Highlights & Insights¶
- Theory as Data Generator: Does not require a manually written probabilistic model; as long as the theory can generate input/output predictions, it can be used, bypassing the hardest hurdle in applying normative theories.
- Marginal Likelihood for Two Purposes: The same GP marginal likelihood serves as both the meta-learning objective and the model comparison criterion for theory validation, automatically managing the "Occam's razor" adjustment.
- Interpretable and "Aware of Ignorance": Prototype images visualize the "black-box" embeddings of the deep kernel GP, and well-calibrated UQ provides value for downstream scientific decision-making.
- Cross-Domain Transferability: Although demonstrated with retinal efficient coding, the framework applies to any system with a top-down theory capable of generating predictions.
Limitations & Future Work¶
- Dependency on Theoretical Samplability: Requires the theory to generate input/output pairs (here achieved by linearizing the autoencoder), leaving the applicability to non-samplable or hard-to-linearize theories to be verified.
- Single System/Theory Demonstration: Experimental validation was limited to one mouse retina and one theory.
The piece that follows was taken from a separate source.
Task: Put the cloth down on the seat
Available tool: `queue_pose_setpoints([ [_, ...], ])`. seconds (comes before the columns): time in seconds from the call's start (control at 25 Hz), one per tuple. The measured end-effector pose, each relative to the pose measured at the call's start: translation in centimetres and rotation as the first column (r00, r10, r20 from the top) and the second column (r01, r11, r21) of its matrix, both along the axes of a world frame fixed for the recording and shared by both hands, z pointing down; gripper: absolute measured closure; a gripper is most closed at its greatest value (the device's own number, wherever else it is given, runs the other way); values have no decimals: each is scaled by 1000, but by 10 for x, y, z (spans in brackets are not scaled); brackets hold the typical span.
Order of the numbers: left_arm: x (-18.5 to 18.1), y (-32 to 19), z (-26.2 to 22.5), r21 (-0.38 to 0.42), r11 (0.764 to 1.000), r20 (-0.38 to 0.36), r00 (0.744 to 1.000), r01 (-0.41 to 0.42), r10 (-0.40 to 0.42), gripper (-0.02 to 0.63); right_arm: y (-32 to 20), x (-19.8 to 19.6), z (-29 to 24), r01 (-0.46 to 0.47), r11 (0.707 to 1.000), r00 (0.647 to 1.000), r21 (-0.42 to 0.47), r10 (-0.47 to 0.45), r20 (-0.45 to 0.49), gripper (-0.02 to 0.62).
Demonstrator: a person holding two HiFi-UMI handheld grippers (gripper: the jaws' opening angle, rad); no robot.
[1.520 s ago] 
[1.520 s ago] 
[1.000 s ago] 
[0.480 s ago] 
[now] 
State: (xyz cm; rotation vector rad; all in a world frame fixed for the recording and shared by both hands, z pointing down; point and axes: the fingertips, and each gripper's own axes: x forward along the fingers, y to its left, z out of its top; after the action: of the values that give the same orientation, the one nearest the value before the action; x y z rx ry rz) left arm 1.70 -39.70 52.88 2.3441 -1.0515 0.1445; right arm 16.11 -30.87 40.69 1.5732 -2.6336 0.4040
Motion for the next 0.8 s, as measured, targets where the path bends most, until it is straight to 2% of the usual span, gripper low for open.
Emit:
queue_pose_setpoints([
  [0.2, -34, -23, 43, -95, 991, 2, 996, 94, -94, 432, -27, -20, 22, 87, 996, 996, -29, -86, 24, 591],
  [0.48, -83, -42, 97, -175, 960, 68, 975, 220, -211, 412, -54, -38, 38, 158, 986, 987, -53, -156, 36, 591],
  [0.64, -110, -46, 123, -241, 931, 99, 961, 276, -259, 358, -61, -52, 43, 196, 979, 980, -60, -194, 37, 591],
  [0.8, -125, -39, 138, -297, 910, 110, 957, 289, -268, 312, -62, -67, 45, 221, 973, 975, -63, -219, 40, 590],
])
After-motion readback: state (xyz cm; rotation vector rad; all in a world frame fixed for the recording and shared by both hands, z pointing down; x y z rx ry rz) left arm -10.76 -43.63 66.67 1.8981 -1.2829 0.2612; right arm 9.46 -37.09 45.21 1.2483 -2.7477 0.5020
Scaling to multiple species, brain regions, or competing theories remains for future work.
- Feature Collapse Risks: Although the architecture mitigates feature collapse in deep kernel GPs, the paper acknowledges this as an inherent risk of the approach.
- Sim-to-Real Gap: While \(h_i\) bridges the gap, the construction of the synthetic meta-train set involves many engineering choices (augmentation, clustering) whose sensitivity is primarily discussed in the appendix.
Related Work & Insights¶
- Methodological Lineage: Adaptive deep kernel meta-learning (Patacchiola 2020; Chen 2023), Deep Kernel GP (Wilson 2016), and the relationship between inductive bias and generalization in Bayesian Deep Learning (Wilson & Izmailov 2020).
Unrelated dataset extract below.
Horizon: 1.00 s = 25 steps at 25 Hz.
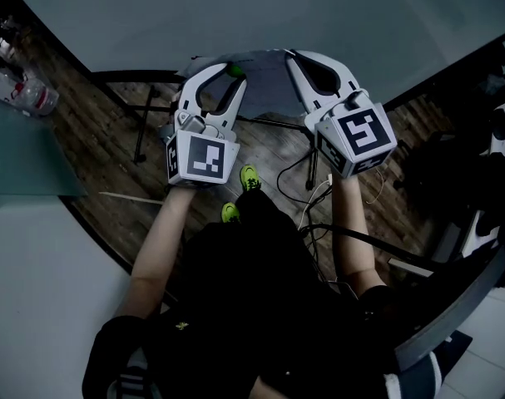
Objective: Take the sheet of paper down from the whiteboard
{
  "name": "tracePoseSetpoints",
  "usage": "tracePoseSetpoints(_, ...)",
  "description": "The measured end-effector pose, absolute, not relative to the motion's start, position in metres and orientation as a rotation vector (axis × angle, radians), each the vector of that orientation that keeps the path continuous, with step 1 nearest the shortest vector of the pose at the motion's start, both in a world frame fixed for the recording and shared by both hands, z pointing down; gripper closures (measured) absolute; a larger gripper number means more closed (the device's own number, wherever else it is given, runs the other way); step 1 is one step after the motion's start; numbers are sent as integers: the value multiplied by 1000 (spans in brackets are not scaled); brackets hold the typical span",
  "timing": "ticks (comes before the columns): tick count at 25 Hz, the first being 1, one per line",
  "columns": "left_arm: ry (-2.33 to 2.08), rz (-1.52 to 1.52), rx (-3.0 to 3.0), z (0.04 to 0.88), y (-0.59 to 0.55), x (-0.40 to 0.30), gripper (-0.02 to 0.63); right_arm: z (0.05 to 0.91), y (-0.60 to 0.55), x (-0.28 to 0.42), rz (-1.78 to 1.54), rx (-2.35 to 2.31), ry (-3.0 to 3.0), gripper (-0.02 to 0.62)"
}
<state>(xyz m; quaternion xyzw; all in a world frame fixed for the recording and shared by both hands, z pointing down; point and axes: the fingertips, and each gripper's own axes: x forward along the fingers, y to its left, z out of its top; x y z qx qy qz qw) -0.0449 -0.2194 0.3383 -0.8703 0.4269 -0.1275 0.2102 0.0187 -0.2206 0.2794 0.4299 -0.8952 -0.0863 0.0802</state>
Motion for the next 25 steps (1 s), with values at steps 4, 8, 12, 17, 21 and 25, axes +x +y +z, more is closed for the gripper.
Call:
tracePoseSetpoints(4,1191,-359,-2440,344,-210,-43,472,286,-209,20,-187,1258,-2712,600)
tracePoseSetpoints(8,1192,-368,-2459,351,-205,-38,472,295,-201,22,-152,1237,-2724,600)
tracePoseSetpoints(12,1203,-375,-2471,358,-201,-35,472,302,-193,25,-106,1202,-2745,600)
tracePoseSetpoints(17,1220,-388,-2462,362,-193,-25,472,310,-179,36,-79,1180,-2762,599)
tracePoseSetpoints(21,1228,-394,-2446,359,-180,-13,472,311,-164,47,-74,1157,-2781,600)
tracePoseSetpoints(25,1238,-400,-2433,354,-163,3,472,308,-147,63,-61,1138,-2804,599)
- Neuroscience Context: Efficient coding theory (Barlow 1961; Atick 1992; Olshausen & Field 1996), task-driven modeling (Yamins 2014; Kell 2018), and early attempts at probabilistic normative theories (Młynarski 2021).
- Insight: The paradigm of "using theory as a teacher, distilling it into a prior via meta-learning, and using marginal likelihood for simultaneous fitting and testing" can be extended beyond neuroscience to any scientific field (e.g., physics, chemistry) as a generic path for domain knowledge injection in Scientific ML.
Rating¶
- Novelty: ⭐⭐⭐⭐⭐ Automating the "normative theory → tractable prior" transition and using marginal likelihood for fit/validation is a paradigm-level bridge.
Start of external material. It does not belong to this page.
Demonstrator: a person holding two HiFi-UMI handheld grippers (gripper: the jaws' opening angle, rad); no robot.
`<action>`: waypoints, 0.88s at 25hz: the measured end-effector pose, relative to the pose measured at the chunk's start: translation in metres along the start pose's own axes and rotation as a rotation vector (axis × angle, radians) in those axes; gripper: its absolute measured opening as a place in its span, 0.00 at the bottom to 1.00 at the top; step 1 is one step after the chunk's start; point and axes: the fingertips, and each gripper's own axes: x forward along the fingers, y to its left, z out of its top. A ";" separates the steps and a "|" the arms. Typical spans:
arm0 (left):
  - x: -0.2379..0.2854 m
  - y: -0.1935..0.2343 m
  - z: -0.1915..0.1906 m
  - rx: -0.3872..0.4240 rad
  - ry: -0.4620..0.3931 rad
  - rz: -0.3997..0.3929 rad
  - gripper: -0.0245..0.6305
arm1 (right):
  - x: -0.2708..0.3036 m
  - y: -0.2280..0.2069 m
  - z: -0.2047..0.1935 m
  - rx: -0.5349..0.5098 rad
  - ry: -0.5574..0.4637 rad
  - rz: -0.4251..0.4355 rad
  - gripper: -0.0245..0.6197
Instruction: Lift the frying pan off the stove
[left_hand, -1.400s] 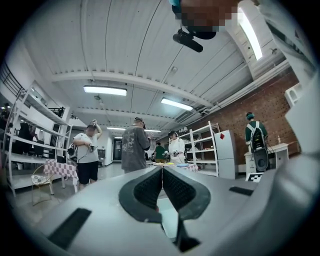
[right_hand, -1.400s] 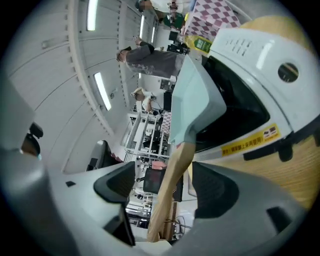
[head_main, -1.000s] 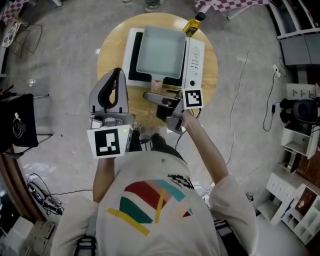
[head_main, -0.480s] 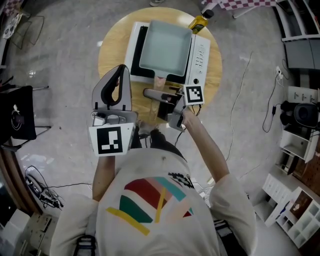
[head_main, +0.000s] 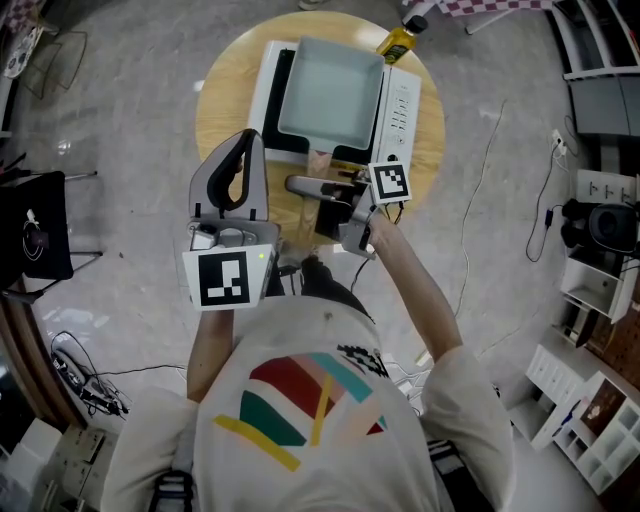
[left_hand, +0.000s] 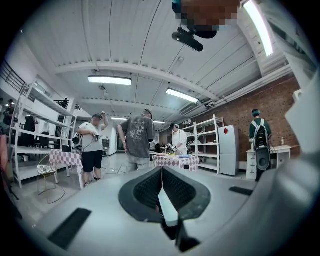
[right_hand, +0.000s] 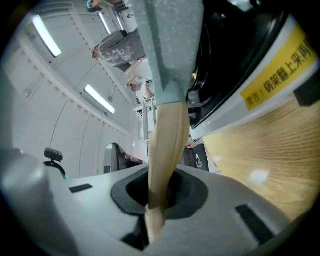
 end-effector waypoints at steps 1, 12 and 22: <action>0.000 -0.001 -0.001 0.001 0.003 -0.004 0.05 | 0.000 0.000 0.000 -0.006 0.001 -0.002 0.08; -0.003 0.000 -0.006 -0.009 0.019 0.003 0.05 | 0.000 0.001 -0.001 -0.038 0.018 -0.013 0.07; -0.002 0.001 -0.002 -0.011 0.011 0.011 0.05 | -0.001 0.003 -0.003 -0.069 0.046 -0.054 0.07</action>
- Experimental Thoroughness: ⭐⭐⭐⭐ Systematic comparison against baselines on real RGC data across accuracy, UQ, interpretability, and fidelity; slightly limited by its single-system demonstration.
- Writing Quality: ⭐⭐⭐⭐ Clear motivation and well-coordinated formulas/figures; some engineering details require the appendix for full replication.
- Value: ⭐⭐⭐⭐⭐ Provides a scalable validation tool for neuroscience and serves as a strong case study for theory-informed kernel design in Bayesian ML.